Ce petit oiseau a presque toujours l’œil au guet, comme pour découvrir l’ennemi, et lorsqu’il a aperçu quelques chasseurs, il jette un cri qu’il répète sans cesse, et qui non seulement les ennuie, mais quelquefois avertit le gibier et lui donne le temps de faire sa retraite. J’ai vu des chasseurs fort impatientés de ce cri, qui a du rapport avec celui du moineau. L’ortolan de joncs a outre cela un chant fort agréable au mois de mai, c’est-à-dire au temps de la ponte.

Cet oiseau est un véritable hoche-queue, car il a dans la queue un mouvement de haut en bas assez brusque et plus vif que les lavandières.

Le mâle a le dessus de la tête noir ; la gorge et le devant du cou variés de noir et de gris roussâtre ; un collier blanc qui n’embrasse que la partie supérieure du cou : une espèce de sourcil et une bande au-dessous des yeux de la même couleur ; le dessus du corps varié de roux et de noir ; le croupion et les couvertures supérieures de la queue variés de gris et de roussâtre ; le dessous du corps d’un blanc teinté de roux ; les flancs un peu tachetés de noirâtre ; les pennes des ailes brunes, bordées de différentes nuances de roux ; les pennes de la queue de même, excepté les deux plus extérieures de chaque côté, lesquelles sont bordées de blanc ; le bec brun et les pieds d’une couleur de chair fort rembrunie.

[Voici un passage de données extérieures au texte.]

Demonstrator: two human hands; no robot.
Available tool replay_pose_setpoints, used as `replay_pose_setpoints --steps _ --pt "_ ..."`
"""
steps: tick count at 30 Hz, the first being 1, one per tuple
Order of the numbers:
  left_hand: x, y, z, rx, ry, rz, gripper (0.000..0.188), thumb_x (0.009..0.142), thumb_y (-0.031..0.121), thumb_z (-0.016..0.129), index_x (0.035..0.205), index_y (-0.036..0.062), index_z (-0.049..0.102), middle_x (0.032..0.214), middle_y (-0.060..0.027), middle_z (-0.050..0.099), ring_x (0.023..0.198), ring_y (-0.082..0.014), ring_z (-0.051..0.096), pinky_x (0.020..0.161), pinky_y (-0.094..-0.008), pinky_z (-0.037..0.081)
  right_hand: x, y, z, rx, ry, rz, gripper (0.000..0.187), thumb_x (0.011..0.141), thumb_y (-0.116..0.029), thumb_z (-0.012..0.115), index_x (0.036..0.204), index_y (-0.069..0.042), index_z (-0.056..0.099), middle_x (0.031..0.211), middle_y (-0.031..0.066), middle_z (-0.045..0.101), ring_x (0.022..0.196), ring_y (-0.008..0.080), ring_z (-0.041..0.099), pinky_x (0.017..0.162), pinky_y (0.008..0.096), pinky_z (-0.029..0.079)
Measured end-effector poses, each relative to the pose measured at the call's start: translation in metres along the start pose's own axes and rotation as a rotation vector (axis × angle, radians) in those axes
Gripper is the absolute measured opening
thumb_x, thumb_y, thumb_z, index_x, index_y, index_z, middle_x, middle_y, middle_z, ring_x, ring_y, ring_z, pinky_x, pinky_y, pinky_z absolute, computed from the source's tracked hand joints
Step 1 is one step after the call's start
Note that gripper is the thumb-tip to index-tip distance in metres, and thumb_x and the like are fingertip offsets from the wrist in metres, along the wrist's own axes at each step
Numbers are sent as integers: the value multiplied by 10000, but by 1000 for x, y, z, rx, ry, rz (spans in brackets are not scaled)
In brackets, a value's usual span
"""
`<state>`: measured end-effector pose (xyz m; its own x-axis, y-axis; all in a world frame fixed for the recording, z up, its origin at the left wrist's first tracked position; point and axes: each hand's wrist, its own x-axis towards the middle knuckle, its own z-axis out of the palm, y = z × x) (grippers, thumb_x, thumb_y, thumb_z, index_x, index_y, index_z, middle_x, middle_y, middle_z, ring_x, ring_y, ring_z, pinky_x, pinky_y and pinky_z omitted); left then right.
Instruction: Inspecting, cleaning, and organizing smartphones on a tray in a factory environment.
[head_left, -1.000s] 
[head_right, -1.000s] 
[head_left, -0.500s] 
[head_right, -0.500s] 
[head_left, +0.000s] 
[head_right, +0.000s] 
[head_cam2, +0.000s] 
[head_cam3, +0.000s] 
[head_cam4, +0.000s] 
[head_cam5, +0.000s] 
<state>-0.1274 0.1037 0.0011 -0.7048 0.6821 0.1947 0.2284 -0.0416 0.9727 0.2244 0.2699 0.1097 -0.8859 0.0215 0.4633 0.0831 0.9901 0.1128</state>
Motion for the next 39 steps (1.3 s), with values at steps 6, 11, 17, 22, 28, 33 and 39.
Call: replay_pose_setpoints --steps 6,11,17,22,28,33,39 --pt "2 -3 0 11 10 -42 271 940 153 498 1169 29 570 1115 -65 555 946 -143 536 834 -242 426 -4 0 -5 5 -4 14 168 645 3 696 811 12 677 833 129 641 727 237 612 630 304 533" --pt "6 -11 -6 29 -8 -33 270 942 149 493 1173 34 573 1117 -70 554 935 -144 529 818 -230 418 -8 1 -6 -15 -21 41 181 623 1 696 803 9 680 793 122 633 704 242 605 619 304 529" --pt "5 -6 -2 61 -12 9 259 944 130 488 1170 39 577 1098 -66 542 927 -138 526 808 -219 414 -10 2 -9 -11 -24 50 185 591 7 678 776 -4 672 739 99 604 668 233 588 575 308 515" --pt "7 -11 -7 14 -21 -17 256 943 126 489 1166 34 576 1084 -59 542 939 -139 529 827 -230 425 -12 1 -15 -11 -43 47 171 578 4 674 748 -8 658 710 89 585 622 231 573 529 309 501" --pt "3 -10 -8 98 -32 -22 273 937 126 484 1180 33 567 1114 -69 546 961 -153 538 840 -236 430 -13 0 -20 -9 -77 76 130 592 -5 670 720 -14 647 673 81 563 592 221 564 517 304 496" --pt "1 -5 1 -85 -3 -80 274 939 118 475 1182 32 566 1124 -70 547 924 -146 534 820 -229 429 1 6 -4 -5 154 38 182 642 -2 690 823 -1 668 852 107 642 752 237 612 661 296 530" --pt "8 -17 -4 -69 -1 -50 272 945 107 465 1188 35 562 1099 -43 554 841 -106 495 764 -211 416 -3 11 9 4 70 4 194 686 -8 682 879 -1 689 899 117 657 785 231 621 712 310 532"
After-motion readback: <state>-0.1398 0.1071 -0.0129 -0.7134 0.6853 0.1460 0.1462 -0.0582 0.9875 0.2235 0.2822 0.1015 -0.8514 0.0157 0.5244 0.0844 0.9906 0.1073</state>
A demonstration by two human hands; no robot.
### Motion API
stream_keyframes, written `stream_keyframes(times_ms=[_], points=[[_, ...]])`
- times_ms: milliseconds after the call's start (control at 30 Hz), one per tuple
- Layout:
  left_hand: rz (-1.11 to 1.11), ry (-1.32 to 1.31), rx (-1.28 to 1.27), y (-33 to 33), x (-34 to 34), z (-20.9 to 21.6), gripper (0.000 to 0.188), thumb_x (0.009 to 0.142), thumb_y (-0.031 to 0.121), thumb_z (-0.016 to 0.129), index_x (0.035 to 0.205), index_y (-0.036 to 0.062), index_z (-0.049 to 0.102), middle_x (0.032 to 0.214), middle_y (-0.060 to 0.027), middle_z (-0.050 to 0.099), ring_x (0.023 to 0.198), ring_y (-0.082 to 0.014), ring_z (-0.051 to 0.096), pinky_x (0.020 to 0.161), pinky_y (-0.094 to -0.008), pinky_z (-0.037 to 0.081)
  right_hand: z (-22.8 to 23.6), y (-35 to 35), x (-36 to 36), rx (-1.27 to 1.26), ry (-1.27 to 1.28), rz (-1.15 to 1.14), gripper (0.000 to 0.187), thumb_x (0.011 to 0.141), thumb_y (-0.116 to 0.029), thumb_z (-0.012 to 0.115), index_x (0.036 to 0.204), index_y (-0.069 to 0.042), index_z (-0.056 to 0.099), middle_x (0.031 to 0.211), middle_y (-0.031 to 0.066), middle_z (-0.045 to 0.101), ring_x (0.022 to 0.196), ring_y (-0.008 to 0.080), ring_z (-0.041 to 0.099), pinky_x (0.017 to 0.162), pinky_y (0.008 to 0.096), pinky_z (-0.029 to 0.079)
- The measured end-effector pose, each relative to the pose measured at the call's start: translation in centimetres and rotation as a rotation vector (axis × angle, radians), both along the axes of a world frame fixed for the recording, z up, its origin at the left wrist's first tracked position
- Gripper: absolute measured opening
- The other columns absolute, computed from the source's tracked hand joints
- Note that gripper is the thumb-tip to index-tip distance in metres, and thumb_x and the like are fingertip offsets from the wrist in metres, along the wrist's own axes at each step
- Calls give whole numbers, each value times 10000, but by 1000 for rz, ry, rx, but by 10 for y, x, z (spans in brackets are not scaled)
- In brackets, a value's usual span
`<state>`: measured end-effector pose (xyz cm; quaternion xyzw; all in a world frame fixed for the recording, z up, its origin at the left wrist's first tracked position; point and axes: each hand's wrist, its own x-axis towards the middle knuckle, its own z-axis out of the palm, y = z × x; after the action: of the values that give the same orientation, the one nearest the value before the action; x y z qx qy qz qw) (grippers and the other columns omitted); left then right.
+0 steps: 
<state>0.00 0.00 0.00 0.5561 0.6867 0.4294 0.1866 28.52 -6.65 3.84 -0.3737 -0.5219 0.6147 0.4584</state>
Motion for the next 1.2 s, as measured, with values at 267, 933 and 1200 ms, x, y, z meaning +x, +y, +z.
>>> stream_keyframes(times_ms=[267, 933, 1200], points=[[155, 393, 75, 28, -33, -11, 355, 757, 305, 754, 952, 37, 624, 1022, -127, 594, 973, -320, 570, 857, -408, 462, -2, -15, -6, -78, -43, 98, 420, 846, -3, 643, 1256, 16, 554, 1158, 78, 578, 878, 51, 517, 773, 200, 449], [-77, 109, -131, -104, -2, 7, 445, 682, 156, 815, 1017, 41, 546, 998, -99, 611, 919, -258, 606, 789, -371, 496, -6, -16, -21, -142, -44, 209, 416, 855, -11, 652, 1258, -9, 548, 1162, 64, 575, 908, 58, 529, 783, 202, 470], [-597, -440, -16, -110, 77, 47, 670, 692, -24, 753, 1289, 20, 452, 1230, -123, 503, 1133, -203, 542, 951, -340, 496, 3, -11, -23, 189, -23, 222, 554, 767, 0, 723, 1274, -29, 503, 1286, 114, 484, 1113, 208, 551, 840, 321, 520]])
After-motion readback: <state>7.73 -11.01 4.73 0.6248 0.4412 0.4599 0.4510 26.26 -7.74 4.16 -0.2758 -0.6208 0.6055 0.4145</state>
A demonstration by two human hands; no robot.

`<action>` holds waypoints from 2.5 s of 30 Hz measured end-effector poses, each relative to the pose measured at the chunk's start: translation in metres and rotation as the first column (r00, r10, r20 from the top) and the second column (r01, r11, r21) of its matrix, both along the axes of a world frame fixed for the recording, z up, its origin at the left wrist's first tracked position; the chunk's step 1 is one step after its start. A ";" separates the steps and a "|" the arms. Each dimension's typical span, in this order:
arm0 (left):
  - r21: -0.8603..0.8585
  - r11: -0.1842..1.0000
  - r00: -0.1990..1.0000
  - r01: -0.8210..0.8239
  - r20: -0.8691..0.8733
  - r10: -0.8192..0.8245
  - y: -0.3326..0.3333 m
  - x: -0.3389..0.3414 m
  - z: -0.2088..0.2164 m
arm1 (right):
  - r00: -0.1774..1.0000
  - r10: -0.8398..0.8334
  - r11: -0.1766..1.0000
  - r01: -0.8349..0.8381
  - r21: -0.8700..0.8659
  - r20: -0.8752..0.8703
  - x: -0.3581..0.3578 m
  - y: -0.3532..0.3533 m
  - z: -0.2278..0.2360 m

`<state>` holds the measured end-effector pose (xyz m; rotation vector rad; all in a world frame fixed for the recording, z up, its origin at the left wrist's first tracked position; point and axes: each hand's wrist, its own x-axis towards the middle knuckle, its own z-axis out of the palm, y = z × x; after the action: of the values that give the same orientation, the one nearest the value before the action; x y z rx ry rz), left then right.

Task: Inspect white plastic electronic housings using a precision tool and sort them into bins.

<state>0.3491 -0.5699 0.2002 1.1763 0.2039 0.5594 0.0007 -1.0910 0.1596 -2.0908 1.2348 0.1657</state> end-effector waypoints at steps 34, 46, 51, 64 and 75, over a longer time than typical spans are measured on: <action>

La femelle n’a point de collier, sa gorge est moins noire, et sa tête est variée de noir et de roux clair ; le blanc qui se trouve dans son plumage n’est point pur, mais presque toujours altéré par une teinte de roux.

  1. Emberiza schœniclus L. [Note de Wikisource : actuellement Emberiza schoeniclus Linnæus, vulgairement bruant des roseaux].